EXERCISE PROMPT: Look through the records, and wherever the string "rolled" turns up, copy out that line.

■ ■ ■ ■

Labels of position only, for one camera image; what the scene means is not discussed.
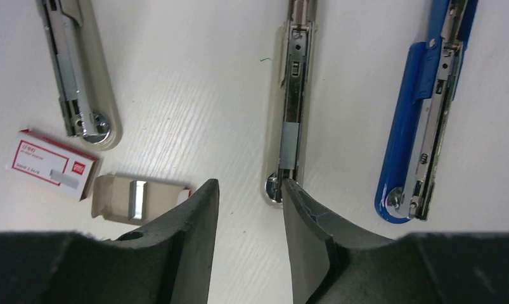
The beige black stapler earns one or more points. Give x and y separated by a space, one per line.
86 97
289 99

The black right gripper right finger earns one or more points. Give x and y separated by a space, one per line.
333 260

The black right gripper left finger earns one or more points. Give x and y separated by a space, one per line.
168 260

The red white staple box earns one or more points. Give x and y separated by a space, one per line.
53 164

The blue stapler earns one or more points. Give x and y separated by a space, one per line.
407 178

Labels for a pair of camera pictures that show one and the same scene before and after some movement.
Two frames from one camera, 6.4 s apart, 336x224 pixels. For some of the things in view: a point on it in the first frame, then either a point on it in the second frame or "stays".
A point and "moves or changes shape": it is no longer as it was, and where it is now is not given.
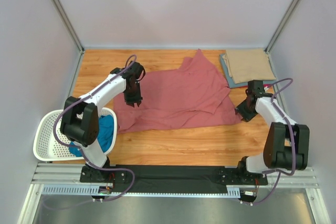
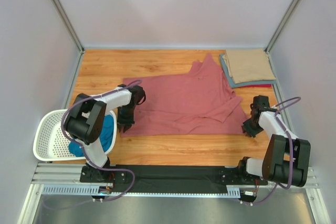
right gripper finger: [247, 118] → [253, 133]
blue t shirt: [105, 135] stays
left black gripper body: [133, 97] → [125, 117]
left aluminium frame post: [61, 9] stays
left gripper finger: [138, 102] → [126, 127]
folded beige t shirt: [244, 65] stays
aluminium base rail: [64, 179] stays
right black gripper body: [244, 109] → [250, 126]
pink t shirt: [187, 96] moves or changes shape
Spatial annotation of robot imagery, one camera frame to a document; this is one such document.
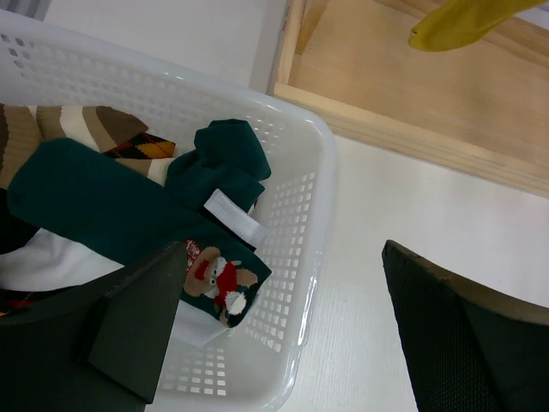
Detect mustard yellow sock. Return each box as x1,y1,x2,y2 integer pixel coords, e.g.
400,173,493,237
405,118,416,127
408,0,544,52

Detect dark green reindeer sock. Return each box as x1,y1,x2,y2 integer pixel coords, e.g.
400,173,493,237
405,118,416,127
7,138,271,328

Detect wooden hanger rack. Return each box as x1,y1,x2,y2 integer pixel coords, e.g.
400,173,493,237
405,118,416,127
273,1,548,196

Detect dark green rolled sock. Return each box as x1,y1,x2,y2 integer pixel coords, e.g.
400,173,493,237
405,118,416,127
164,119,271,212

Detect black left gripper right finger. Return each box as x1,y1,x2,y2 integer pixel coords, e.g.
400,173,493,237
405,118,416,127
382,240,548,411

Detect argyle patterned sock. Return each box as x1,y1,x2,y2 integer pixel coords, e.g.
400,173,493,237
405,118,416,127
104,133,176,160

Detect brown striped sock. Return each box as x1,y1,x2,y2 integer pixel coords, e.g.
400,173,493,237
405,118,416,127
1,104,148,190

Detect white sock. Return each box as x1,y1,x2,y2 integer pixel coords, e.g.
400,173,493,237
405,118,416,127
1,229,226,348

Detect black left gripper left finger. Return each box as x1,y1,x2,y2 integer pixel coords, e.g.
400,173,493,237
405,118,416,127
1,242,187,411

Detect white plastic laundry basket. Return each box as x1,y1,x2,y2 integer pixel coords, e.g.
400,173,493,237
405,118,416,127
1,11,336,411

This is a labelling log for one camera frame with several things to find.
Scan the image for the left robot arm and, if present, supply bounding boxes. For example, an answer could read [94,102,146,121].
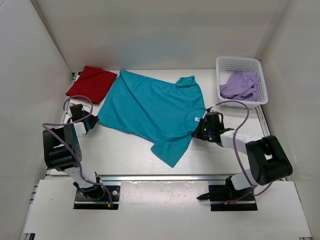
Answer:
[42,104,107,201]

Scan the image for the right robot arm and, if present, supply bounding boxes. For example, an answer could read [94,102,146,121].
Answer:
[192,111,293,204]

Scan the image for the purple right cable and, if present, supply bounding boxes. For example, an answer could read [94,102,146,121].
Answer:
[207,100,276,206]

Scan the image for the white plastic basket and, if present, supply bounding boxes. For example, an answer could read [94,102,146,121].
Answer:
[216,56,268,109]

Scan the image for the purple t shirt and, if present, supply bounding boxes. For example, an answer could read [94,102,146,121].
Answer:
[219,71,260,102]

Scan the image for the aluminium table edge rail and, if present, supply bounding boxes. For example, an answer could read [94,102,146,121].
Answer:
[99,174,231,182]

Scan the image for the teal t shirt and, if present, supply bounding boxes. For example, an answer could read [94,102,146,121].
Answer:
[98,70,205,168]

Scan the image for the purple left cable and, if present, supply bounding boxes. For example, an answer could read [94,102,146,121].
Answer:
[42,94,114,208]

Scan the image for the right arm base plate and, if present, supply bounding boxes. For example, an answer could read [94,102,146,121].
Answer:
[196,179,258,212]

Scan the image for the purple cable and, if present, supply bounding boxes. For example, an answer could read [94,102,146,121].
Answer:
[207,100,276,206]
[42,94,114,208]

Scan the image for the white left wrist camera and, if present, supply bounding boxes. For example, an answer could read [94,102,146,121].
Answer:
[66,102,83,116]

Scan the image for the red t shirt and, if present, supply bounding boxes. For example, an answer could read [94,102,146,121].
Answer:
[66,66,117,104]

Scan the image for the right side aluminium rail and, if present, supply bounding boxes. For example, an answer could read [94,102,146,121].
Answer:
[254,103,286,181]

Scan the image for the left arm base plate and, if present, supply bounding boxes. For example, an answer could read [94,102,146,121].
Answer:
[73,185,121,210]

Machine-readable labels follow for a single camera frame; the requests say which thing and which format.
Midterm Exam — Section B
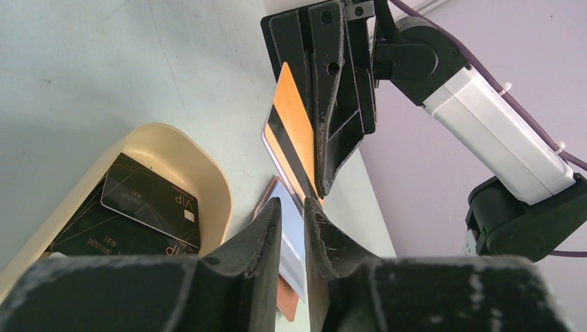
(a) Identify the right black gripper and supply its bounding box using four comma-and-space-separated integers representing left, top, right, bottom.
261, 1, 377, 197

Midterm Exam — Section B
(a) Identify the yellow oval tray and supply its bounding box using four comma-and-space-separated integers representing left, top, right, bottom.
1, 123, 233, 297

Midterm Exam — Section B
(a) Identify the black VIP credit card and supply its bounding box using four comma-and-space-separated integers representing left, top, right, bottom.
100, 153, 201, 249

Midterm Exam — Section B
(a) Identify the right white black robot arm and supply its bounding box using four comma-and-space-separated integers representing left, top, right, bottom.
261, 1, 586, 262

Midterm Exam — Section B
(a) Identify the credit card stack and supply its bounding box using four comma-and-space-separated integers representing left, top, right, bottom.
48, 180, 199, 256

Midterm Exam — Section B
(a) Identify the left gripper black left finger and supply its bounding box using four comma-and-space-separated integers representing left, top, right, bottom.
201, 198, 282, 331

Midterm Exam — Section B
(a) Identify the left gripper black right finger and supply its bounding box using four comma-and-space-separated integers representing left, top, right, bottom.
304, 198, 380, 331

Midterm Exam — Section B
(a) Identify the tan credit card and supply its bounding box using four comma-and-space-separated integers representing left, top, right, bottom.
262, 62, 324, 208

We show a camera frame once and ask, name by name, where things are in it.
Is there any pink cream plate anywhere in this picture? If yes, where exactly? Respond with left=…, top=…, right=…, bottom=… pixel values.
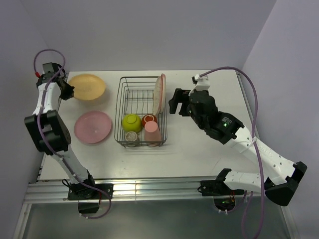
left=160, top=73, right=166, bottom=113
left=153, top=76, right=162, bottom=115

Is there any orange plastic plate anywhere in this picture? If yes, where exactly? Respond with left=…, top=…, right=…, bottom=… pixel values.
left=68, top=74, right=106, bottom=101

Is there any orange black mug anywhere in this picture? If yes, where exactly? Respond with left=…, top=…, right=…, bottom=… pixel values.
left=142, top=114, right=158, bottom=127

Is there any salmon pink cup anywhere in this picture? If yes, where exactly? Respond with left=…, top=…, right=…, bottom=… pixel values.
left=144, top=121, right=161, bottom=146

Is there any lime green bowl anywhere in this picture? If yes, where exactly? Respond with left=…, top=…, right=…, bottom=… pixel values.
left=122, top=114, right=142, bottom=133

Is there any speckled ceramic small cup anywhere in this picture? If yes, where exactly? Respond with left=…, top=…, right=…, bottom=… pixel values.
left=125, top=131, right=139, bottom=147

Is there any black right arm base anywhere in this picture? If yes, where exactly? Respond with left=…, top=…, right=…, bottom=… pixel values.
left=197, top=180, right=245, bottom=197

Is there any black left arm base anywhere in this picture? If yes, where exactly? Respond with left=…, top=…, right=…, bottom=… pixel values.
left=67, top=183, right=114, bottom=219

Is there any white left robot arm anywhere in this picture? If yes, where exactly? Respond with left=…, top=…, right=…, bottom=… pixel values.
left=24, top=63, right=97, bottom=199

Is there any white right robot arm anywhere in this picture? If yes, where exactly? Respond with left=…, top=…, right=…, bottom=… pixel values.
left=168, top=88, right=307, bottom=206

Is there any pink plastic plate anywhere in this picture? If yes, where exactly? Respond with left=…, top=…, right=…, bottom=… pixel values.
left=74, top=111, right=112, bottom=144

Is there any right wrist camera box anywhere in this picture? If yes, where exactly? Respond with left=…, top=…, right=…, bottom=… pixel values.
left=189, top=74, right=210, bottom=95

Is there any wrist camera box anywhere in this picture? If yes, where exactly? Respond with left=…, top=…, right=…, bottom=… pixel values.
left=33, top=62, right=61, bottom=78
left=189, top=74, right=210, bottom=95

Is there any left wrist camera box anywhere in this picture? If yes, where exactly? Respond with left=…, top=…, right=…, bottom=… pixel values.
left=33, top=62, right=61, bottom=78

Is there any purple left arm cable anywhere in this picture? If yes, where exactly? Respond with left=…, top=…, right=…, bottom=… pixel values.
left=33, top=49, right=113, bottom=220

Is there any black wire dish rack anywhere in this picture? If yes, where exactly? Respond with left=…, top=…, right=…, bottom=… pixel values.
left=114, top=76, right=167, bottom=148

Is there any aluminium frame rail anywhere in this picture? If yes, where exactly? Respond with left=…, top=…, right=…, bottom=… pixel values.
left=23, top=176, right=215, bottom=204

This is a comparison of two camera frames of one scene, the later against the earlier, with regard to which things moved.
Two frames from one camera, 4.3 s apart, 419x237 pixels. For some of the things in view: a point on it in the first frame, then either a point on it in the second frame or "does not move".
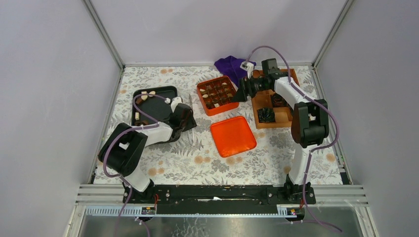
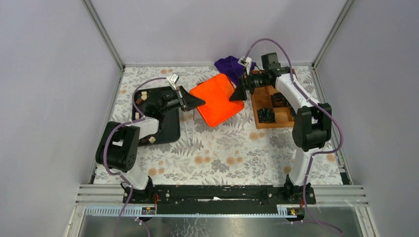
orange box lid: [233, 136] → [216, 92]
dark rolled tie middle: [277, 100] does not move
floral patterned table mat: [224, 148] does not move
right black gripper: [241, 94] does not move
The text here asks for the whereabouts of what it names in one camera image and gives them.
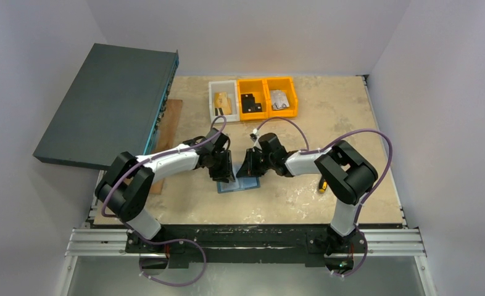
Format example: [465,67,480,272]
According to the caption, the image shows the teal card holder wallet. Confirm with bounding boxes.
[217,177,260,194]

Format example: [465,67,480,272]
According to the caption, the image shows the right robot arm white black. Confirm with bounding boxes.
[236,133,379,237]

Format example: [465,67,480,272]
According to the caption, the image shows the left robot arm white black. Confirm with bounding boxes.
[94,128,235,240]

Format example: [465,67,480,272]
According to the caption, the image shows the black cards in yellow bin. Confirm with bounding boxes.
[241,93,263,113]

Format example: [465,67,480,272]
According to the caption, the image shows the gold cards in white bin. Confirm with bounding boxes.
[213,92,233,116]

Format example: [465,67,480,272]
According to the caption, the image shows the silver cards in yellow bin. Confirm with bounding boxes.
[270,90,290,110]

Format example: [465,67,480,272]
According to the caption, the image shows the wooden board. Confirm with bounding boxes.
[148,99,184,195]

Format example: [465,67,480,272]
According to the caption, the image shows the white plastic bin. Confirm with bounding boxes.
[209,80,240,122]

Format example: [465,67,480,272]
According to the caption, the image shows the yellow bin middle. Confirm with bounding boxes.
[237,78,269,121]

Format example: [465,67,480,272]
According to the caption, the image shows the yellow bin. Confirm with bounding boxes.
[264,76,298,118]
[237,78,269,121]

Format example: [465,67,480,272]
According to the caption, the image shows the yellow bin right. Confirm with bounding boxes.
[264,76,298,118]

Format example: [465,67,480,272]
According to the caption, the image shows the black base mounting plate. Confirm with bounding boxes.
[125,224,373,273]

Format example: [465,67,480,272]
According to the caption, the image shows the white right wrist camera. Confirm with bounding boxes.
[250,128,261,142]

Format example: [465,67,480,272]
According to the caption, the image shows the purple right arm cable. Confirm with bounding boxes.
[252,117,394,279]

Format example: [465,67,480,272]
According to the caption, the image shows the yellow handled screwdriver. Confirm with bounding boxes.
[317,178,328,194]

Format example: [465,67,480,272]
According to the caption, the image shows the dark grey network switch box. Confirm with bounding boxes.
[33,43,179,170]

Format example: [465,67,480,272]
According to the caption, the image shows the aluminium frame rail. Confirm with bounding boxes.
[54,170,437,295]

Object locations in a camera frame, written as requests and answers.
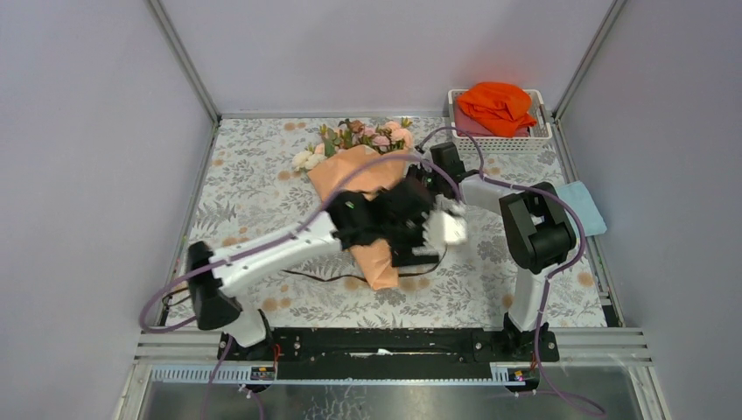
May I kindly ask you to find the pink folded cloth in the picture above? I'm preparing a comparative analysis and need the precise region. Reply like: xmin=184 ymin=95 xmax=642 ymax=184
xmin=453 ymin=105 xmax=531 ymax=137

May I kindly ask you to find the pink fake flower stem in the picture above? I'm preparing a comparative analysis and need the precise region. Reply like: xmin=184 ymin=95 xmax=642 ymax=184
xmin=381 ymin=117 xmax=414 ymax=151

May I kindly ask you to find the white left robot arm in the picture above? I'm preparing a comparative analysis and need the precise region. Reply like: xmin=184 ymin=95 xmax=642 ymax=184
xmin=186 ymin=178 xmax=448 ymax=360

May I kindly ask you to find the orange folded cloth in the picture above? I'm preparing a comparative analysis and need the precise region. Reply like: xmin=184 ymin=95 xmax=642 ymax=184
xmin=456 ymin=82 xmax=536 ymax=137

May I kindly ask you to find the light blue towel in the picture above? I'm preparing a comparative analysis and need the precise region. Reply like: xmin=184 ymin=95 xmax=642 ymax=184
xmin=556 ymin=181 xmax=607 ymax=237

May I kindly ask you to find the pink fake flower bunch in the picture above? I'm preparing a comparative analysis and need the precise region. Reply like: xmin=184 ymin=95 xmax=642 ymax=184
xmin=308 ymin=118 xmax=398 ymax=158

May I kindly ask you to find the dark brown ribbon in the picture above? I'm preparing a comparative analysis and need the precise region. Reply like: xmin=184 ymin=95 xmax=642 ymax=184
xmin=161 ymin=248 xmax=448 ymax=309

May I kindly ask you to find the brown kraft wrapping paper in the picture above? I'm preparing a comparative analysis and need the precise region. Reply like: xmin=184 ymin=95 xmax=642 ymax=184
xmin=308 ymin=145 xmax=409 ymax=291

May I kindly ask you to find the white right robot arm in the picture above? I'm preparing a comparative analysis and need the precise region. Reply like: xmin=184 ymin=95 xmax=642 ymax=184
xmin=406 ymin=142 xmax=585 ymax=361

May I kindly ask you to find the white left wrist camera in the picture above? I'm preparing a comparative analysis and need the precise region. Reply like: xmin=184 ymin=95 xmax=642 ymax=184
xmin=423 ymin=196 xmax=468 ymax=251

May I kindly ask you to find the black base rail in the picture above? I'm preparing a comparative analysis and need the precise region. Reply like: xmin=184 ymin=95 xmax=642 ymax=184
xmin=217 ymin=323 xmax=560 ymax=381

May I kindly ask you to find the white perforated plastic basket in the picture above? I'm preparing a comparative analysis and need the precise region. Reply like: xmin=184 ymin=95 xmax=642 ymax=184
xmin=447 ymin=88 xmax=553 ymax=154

■ ■ ■ ■

SOLUTION TO THE PROBLEM:
Detect dark green rolled sock. Return each box as x1,y1,x2,y2 integer pixel coords, e.g.
dark rolled tie middle: [277, 100] does not move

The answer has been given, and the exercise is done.